:: What is expected ::
Print nothing but the lines from the start of the listing below through the line that contains "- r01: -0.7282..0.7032". Do not include the pictures.

:: Source data ::
----
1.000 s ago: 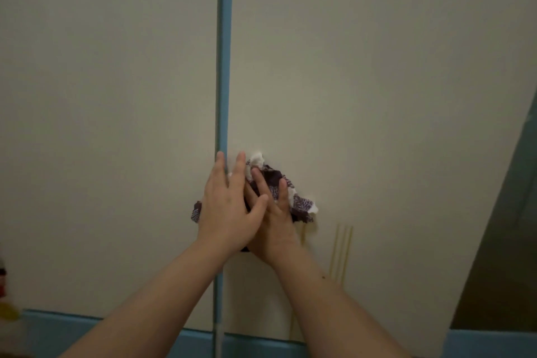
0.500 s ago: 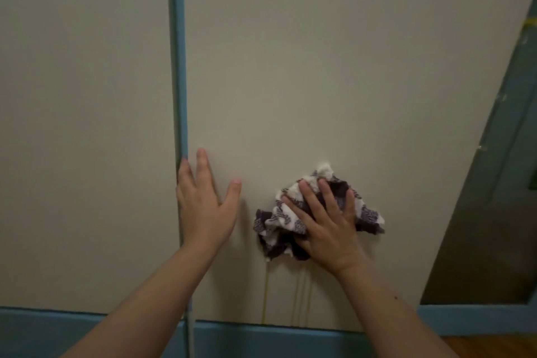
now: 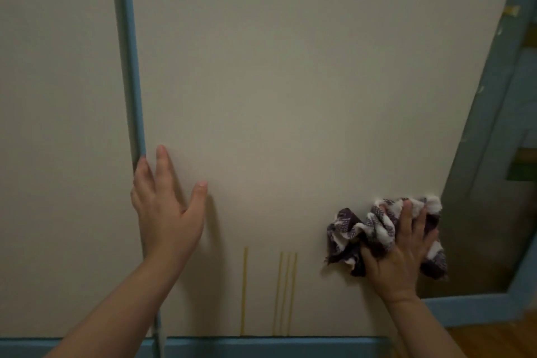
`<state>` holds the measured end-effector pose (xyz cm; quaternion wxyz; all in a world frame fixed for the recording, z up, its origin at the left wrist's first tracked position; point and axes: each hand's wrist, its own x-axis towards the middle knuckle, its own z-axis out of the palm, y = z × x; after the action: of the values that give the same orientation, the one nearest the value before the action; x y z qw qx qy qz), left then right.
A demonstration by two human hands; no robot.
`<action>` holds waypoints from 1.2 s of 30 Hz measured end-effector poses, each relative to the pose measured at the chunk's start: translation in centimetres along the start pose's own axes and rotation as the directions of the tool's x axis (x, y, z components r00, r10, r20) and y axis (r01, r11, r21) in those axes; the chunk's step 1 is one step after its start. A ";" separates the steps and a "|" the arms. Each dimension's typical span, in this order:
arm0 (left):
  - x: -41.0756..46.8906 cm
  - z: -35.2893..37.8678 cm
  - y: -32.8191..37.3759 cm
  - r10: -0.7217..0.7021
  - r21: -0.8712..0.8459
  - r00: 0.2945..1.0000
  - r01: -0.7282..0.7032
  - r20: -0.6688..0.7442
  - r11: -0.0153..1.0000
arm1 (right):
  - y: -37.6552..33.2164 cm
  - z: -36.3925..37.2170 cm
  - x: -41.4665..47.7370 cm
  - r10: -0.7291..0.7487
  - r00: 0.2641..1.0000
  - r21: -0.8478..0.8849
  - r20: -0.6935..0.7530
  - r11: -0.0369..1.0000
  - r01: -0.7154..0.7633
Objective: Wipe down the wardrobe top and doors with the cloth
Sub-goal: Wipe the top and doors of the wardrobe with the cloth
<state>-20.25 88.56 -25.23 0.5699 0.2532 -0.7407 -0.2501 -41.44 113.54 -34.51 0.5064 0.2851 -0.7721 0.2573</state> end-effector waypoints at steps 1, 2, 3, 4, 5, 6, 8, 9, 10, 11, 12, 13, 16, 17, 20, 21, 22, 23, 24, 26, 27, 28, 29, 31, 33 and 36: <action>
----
:: Result of this task ::
1.000 s ago: 
0.500 s ago: 
now: 
`<state>` holds the measured end-effector pose (xyz cm; quaternion wxyz; all in a world frame fixed for the recording, z up, its origin at the left wrist's first tracked position; point and axes: each hand's wrist, its own x-axis towards the middle knuckle, its own z-axis out of the palm, y = z × x; after the action: of the values that give the same orientation, the one nearest the value before the action; x y z qw qx qy qz), left then right.
A demonstration by two human hands; no robot.
`<action>` holds waypoints from 1.2 s of 30 Hz measured end-effector poses, each relative to the pose measured at the chunk's start: translation in centimetres along the start pose's own axes and rotation as the directions of the tool's x axis (x, y, z components r00, r10, r20) and y axis (r01, r11, r21) in those axes; the chunk's step 1 is one step after its start. A ";" separates the steps and a "|" the arms. Each dimension's typical span, in this order:
arm0 (left):
  - x: -41.0756..46.8906 cm
  - z: -35.2893..37.8678 cm
  - y: -32.8191..37.3759 cm
  - r10: -0.7217..0.7021
  - r21: -0.8712..0.8459
  - r00: 0.2945..1.0000
  - r01: -0.7282..0.7032

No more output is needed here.